1. A Book of Memory. The Birthday Book of the Blessed Dead. Compiled by Katharine Tynan (Katharine Tynan Hinkson). London: Hodder and Stoughton. [Price 6s. net.]

Mrs. Hinkson has in this exquisite volume gathered together "the most beautiful thoughts of the most beautiful souls concerning death." Each of the ample quarto pages is divided into two columns, of which the right-hand one is left blank for the names of the departed friends and any note that one may wish to enter, while the other column assigns to each day of the year in due order, two days upon each page, a text from Sacred Scripture and extracts from two poets-though pretty often the second extract is in prose. These are all chosen, by no means at haphazard but with extreme care and skill, from true poets, old and new, and often by permission from copyright sources. Many will regret that two or three pages at the end do not tell us where the various poets are quoted in the preceding pages. The moderate price put on so large and elegant a volume shows that the publishers count on a very wide public, and they will not be disappointed. Besides being a book of piety and consolation, it is a book of pure literature. "If the book is happy enough to give to even one other bereaved heart the calm and the hopeful joy in the face of death which it has given to the compiler, it will be indeed blessed." This concluding sentence of the touching" foreword" is sure to be verified superabundantly.

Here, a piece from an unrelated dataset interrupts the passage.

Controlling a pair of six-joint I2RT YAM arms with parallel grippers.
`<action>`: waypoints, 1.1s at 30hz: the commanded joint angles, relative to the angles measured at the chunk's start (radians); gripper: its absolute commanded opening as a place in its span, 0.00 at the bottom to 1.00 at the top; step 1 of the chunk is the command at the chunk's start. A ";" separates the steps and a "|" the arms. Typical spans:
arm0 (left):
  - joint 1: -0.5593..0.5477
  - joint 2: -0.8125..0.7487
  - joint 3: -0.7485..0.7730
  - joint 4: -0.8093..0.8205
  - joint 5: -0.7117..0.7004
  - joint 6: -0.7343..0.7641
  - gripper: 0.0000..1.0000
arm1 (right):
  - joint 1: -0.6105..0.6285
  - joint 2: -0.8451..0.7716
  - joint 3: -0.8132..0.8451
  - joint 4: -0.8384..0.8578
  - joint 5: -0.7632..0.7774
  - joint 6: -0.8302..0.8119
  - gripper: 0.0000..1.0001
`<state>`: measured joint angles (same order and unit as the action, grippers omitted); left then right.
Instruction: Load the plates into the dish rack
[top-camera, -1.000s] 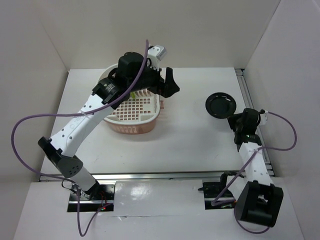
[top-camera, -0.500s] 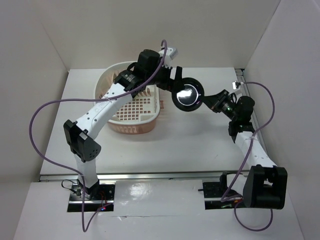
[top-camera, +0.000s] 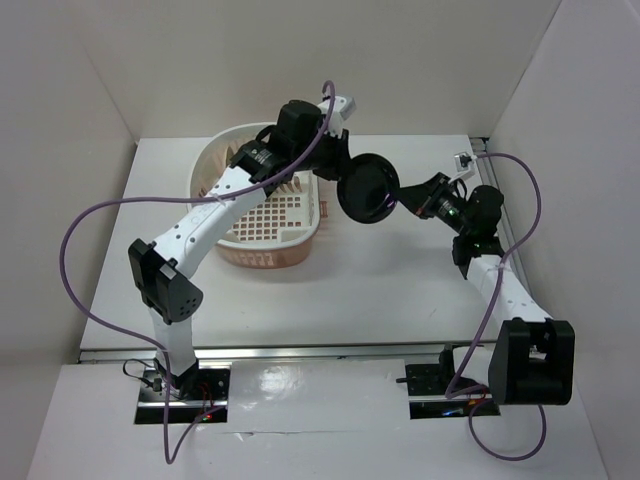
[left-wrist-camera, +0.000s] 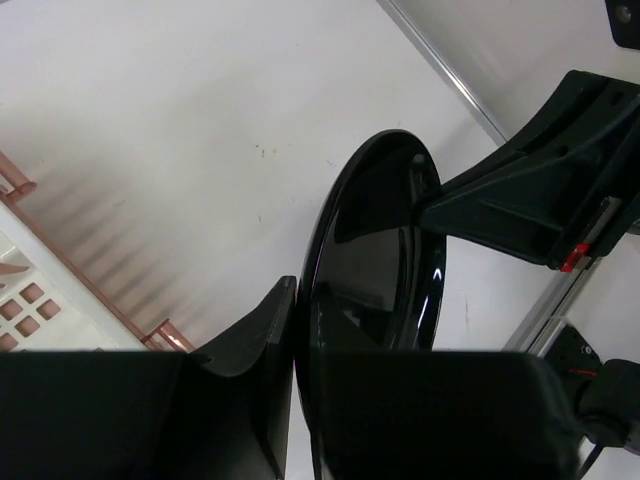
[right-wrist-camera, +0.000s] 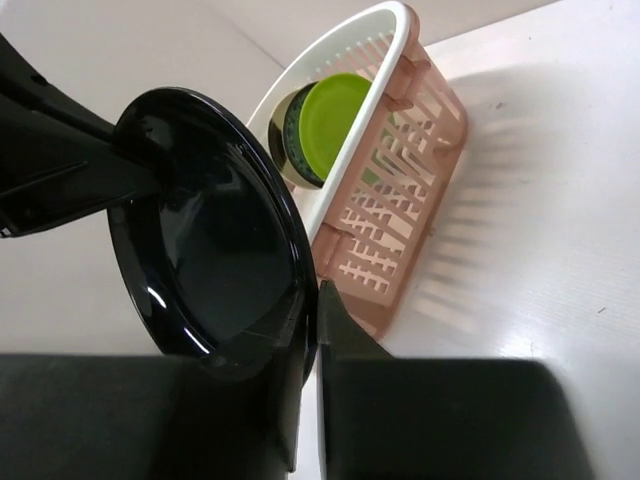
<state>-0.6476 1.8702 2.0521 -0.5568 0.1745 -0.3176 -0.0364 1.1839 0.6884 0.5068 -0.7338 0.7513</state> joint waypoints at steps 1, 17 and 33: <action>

2. In Tuscany. Tuscan Towns, Tuscan Types, and the Tuscan Tongue. By Montgomery Carmichael. Third Edition. London: Burns and Oates. (Price 6s. net.)

Mr. Montgomery Carmichael has made northern Italy his own or rather the special subject of this delightful volume, Tuscany. It has been his home for very many years, and his fine literary gifts enable him to give effective expression to the affection with which the country has inspired him. The author, in the Preface to the new edition grieves that his book is "so slender"; but it is a handsome and portly volume of nearly four hundred pages, with some fifty illustrations, and the price fixed upon it is moderate.

3. An Open Letter on the Decay of Faith. By Hilaire Belloc, M.P. London: Burns and Oates. [Price One Penny].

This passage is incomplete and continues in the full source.